Wikipedia has a lot of interesting comments about Murphy and his Law. Apparently, "The law's namesake was Captain Ed Murphy, a development engineer from Wright Field Aircraft Lab. Frustration with a strap transducer which was malfunctioning due to an error in wiring the strain gage bridges caused him to remark – "If there is any way to do it wrong, he will" – referring to the technician who had wired the bridges at the Lab. I assigned Murphy's law to the statement and the associated variations."
There are many other versions and extensions of the original Murphy's Law (whatever that was-!) and you may be interested in some of them below.
- A falling object will always land where it can do the most damage.
- If there is a possibility of several things going wrong, the one that will cause the most damage will be the one to go wrong.
- A shatterproof object will always fall on the only surface hard enough to crack or break it.
- A paint drip will always find the hole in the newspaper and land on the carpet underneath (and will not be discovered until it has dried).
- A dropped power tool will always land on the concrete instead of the soft ground (if outdoors) or the carpet (if indoors) - unless it is running, in which case it will fall on something it can damage (like your foot).
- If a dish is dropped while removing it from the cupboard, it will hit the sink, breaking the dish and chipping or denting the sink in the process.
- A valuable dropped item will always fall into an inaccessible place (a diamond ring down the drain, for example) - or into the garbage disposal while it is running.
- If you use a pole saw to saw a limb while standing on an aluminum ladder borrowed from your neighbor, the limb will fall in such a way as to bend the ladder before it knocks you to the ground.
- If you pick up a chunk of broken concrete and try to pitch it into an adjacent lot, it will hit a tree limb and come down right on the driver's side of your car windshield.
- The greater the value of the rug, the greater the probability that the cat will throw up on it.
- You will always find something in the last place you look.
- (Or, alternatively, It is never in the last place you look.

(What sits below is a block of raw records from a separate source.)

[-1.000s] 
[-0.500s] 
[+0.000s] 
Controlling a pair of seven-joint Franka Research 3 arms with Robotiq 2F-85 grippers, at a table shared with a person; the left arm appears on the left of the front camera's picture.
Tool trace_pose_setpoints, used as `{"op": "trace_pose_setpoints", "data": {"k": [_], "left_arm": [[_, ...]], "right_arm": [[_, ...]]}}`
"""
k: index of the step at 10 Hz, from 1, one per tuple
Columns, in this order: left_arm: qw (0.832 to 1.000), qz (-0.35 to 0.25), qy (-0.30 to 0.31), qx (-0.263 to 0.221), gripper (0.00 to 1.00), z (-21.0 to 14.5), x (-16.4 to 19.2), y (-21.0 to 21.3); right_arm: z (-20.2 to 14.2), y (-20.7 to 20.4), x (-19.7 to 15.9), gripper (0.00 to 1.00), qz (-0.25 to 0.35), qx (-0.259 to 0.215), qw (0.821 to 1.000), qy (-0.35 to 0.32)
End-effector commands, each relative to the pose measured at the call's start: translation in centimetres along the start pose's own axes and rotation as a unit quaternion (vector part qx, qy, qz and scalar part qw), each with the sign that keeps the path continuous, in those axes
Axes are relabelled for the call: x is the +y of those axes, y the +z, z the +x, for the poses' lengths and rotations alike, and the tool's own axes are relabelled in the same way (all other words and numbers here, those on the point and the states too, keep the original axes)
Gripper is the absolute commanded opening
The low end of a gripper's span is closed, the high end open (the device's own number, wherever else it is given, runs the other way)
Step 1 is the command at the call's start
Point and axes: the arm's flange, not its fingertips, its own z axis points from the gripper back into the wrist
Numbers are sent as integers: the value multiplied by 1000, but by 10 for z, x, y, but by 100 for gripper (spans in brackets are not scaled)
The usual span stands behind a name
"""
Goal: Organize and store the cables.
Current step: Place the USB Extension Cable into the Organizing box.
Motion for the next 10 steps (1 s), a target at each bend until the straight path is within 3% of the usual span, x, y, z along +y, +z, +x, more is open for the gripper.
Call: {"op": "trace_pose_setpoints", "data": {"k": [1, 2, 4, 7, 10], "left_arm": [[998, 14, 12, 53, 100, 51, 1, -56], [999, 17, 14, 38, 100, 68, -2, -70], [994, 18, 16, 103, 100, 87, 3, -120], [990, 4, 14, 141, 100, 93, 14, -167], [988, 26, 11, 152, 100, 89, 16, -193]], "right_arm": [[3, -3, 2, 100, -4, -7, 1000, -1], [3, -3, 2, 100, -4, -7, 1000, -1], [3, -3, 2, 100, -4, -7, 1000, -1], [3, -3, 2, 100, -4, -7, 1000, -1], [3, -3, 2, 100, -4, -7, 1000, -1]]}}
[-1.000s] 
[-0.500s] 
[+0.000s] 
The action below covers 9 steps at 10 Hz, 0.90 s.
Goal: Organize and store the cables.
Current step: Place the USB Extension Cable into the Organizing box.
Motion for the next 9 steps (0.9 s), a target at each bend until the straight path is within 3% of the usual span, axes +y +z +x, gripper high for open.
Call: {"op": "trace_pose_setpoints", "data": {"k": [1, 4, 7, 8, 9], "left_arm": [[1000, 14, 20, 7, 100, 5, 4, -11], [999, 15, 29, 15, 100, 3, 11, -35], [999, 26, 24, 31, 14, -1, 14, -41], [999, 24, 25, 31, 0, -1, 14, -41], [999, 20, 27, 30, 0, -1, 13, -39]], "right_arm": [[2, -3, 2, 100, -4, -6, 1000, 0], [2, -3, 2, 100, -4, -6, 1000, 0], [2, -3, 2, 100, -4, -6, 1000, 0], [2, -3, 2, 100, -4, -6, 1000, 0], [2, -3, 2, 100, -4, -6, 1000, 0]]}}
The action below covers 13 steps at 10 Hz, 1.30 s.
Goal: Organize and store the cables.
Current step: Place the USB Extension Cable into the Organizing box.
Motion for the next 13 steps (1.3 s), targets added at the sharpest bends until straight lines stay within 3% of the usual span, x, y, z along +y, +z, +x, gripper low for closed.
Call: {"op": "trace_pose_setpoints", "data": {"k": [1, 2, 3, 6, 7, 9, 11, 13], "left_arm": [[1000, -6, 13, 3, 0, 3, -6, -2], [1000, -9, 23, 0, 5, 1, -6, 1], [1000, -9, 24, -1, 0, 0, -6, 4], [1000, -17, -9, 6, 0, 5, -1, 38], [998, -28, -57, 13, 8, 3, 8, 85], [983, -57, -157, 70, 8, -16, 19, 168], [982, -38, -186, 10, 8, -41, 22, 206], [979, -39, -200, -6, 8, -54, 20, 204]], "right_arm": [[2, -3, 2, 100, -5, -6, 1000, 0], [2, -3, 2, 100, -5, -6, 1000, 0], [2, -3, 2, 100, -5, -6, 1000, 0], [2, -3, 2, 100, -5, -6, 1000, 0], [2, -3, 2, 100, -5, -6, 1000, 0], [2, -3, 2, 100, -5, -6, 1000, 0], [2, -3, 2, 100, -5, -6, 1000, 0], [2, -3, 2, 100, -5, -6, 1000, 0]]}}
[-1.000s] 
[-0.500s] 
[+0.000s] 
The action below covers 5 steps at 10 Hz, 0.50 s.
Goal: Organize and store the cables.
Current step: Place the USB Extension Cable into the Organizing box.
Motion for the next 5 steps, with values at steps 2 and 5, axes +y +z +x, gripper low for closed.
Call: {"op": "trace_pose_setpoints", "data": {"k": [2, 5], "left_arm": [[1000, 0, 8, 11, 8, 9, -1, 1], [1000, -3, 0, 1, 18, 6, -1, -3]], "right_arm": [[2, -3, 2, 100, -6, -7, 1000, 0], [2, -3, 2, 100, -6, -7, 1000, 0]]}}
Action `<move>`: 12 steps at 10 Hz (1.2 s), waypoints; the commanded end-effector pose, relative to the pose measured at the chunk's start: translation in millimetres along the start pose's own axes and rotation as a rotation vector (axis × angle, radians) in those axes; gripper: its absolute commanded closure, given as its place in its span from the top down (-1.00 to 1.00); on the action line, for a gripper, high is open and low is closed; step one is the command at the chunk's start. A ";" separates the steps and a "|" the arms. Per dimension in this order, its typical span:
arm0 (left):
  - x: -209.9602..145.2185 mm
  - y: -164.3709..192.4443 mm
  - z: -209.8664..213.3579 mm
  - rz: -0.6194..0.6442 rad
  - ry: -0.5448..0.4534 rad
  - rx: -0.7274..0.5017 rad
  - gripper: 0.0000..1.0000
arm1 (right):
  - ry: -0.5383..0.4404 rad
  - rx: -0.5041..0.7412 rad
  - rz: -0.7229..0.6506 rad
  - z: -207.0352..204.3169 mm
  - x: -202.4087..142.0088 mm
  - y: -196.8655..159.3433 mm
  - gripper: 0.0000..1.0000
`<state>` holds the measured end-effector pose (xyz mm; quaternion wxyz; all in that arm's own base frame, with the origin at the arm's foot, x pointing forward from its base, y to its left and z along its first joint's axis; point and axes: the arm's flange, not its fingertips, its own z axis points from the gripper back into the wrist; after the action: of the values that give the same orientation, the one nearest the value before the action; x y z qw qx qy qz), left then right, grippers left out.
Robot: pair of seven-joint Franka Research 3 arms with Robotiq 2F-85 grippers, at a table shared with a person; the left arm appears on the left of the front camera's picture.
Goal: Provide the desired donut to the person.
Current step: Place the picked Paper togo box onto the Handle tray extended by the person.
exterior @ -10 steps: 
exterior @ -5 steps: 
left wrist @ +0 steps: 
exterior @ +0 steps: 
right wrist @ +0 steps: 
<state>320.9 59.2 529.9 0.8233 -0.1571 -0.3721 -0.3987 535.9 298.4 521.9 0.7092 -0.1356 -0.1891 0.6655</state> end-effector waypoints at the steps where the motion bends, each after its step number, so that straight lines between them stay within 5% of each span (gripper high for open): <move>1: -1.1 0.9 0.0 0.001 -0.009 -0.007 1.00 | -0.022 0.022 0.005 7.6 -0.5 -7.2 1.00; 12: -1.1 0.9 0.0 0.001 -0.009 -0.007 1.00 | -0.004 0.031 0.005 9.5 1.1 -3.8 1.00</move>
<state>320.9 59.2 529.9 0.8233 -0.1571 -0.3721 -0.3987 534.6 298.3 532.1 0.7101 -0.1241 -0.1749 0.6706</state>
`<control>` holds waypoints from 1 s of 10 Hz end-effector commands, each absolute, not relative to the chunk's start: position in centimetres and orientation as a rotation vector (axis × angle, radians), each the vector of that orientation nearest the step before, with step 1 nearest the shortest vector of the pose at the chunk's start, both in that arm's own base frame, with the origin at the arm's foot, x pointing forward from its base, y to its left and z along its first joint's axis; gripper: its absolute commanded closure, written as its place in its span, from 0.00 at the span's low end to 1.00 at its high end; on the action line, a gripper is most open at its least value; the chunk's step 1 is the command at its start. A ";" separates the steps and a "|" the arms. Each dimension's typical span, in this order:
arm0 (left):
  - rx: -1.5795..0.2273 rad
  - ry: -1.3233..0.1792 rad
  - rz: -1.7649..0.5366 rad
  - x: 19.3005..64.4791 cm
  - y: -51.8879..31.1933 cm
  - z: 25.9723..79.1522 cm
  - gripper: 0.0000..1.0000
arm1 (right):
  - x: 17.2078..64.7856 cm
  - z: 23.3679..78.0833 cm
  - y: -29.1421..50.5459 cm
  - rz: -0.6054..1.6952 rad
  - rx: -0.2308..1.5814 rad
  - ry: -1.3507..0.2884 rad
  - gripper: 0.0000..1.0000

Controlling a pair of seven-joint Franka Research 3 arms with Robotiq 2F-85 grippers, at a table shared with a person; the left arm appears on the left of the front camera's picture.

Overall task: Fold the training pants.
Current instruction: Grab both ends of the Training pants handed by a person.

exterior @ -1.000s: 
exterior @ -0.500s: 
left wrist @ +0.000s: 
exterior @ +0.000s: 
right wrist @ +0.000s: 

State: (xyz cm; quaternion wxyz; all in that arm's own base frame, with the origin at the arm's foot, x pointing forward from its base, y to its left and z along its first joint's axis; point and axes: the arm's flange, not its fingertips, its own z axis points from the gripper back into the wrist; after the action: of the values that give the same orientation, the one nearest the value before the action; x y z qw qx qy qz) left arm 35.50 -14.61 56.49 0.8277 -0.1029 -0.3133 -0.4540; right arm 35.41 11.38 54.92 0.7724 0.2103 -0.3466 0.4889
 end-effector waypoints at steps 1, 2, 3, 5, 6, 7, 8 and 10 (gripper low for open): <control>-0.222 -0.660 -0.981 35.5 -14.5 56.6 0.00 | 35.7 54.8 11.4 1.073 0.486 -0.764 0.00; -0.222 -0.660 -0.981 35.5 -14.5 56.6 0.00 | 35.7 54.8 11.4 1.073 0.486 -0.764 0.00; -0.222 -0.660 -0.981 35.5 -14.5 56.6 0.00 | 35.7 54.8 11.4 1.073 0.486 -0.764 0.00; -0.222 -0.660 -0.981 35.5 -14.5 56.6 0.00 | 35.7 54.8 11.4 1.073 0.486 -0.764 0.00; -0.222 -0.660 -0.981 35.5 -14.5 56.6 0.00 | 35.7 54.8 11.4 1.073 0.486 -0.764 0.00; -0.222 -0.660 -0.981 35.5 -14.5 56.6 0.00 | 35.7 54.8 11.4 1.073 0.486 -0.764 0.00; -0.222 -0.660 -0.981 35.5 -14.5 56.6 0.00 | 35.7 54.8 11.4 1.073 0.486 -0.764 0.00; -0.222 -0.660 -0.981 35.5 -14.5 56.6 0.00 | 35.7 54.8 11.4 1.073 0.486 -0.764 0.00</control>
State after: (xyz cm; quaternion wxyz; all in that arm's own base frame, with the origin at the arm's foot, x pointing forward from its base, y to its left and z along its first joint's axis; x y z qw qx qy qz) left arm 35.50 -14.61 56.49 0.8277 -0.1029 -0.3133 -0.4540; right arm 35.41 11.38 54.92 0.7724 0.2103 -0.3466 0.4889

It is in the first place you look, but never discovered on the first attempt. )
- No matter how long or how hard you shop for an item, after you've bought it, it will be on sale somewhere else cheaper.
- The other line always moves faster.
- Anything you try to fix will take longer and cost you more than you thought.
- If you fool around with a thing for very long you will screw it up.
- If it jams - force it. If it breaks, it needed replacing anyway.
- When a broken appliance is demonstrated for the repairman, it will work perfectly.
- Anything dropped in the bathroom will fall in the toilet.